A bathroom row with a minister
Gray is no stranger to fighting for policies and treatments based on scientific evidence. She recalls an altercation with former health minister Nkosazana Dlamini-Zuma in a bathroom at the presidential residence in Pretoria (Mahlamba Ndlopfu) in the late 1990s – the era of AIDS-denialism under then President Thabo Mbeki.
“Thabo Mbeki had a national AIDS plan and they were about to publish it. So there was a meeting; we were presenting, and we had data that mother to child transmission interventions were affordable, or that it was actually cheaper to give ARVs to a pregnant woman, than to treat a child who is HIV positive. But they kept on saying it was unaffordable, and that they wouldn’t be doing it. And then, when I saw Dlamini-Zuma in the bathroom, I got into a fight with her and said: ‘but it is affordable!’”
Early years in Boksburg
One of six children born to a “maverick father”, whip-smart but taken to getting involved in crazy schemes, and a mother who later in life became a Baptist minister, Gray says they grew up poor.
“My parents would often run out of money in the middle of the month, having to scrounge for food, borrow milk or buy on the book (credit arrangements). So I know what it’s like to be on the other side of privilege.”
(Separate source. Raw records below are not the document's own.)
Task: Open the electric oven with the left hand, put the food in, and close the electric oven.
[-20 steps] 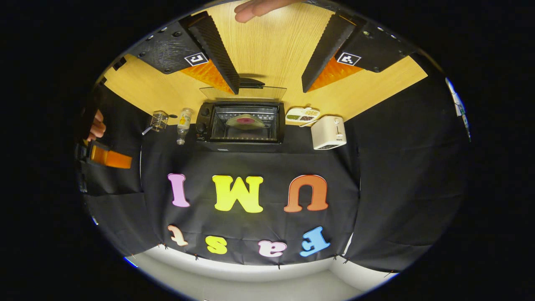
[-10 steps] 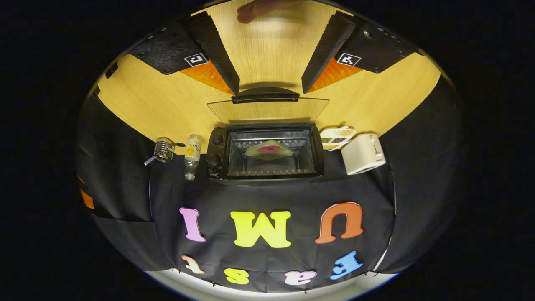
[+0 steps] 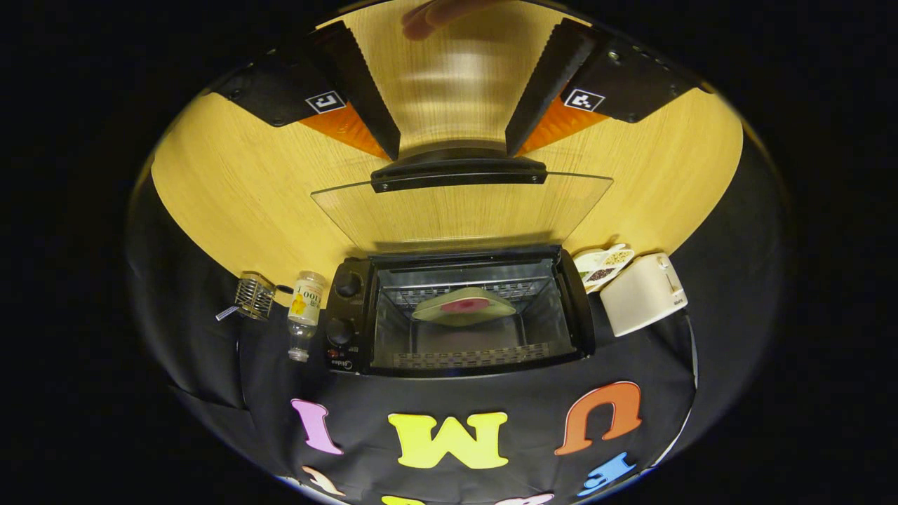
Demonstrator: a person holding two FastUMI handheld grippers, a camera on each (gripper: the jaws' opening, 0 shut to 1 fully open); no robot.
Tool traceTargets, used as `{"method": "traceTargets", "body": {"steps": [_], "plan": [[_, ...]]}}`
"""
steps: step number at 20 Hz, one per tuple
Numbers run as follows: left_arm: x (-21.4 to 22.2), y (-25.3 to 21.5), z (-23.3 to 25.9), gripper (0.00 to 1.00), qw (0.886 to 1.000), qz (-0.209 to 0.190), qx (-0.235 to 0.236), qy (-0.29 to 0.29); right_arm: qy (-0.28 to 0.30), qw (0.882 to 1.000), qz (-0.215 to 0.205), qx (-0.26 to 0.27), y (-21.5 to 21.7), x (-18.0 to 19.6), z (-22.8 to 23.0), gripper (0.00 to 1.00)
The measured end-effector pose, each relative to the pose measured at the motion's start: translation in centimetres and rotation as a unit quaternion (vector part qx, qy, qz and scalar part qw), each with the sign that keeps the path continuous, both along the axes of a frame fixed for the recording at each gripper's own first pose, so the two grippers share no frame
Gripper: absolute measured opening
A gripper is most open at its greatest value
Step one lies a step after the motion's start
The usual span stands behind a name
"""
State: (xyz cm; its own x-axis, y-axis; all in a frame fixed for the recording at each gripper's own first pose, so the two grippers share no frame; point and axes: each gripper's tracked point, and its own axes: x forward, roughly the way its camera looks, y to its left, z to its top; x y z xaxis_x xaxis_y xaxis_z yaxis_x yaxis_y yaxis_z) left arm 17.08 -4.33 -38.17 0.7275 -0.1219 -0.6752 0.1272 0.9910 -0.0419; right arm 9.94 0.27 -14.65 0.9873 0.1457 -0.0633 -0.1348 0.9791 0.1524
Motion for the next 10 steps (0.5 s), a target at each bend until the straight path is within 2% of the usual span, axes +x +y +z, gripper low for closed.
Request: {"method": "traceTargets", "body": {"steps": [3,4,5,10], "plan": [[0.9,-0.2,-0.7,0.96,1.0,0.002,-0.005,0.009,0.001,1.0,-0.006,0.003,-0.8,0.3,-0.5,0.95],[0.9,-0.1,-0.7,1.0,1.0,0.001,-0.004,0.014,0.003,1.0,-0.007,0.004,-0.9,0.3,-0.6,0.95],[1.0,-0.2,-1.0,0.97,1.0,0.002,-0.005,0.017,0.006,1.0,-0.007,0.006,-0.8,0.2,-0.7,0.95],[1.1,-0.2,-0.9,0.98,1.0,0.0,-0.004,0.017,0.01,1.0,0.014,0.005,0.9,-0.5,-0.9,0.95]]}}
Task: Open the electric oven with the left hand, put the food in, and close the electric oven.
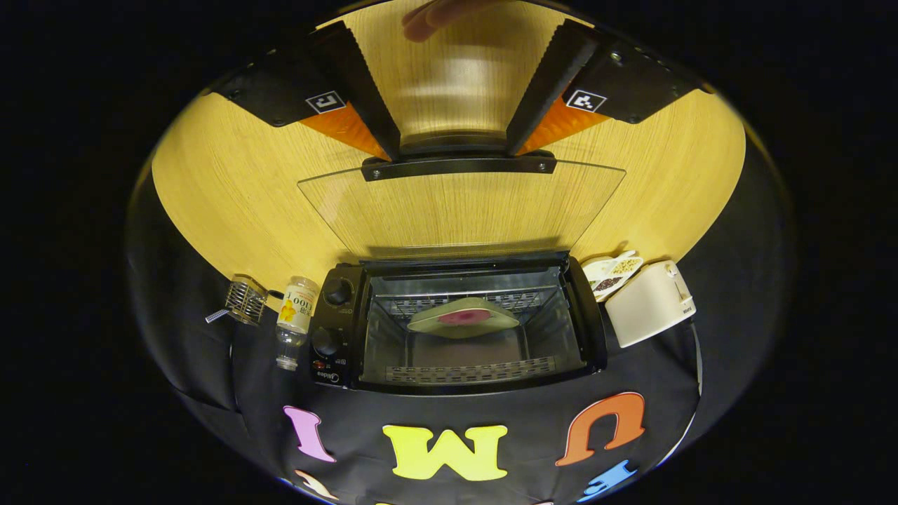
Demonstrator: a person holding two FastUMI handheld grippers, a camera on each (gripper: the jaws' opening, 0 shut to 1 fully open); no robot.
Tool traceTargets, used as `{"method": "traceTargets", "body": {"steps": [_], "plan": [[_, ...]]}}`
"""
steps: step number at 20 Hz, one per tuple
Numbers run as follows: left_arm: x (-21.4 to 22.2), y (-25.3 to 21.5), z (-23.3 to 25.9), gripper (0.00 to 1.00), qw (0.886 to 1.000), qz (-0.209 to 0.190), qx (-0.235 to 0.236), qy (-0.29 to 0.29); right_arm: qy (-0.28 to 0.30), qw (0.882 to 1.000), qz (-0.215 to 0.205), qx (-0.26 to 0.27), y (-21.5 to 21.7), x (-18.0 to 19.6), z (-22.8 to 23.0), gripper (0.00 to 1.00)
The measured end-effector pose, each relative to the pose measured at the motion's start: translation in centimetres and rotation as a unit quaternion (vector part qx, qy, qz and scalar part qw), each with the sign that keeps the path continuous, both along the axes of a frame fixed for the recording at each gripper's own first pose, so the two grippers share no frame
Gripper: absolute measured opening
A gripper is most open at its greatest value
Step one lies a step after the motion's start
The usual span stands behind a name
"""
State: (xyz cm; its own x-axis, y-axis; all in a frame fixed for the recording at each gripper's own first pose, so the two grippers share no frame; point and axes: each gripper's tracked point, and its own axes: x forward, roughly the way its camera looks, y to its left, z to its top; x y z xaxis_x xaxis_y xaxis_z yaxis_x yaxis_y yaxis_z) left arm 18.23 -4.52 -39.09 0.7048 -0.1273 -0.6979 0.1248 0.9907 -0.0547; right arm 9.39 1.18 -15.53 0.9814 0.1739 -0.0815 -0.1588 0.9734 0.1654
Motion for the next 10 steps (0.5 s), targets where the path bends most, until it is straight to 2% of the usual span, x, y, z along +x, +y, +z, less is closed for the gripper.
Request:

Gray relays how neighbours would drop by at her childhood home to borrow cups of sugar, to spy on their family – as, during apartheid, her father would entertain friends of colour.
Gray matriculated from Boksburg High School in 1980. The next year she enrolled for medical school at Wits, working part-time to pay her way: “I worked at an ABC shoe store, Joshua Door, selling furniture, making Irish coffees at Ster Kinekor, waitressing…”
In 1993, as HIV exploded across the country; pregnant with her first child, Gray watched her own stomach expand while treating HIV-positive expectant mothers at Chris Hani Baragwanath Hospital. “In those days, there were no ARVs for children,” she recalls. “And so women had to navigate this joy of a new life, with the fact that death was looming over them.”
Today, Gray has three children and lives in Kenilworth in Cape Town.
Commenting on her reputation for standing up to pressure, she smiles. “My tongue has gotten me into trouble. How do I feel about that? I just want to make sure that as scientists we let politicians and society know the data and the evidence. I feel passionate about translating science, I feel passionate about evidence. I feel passionate about science changing the world.”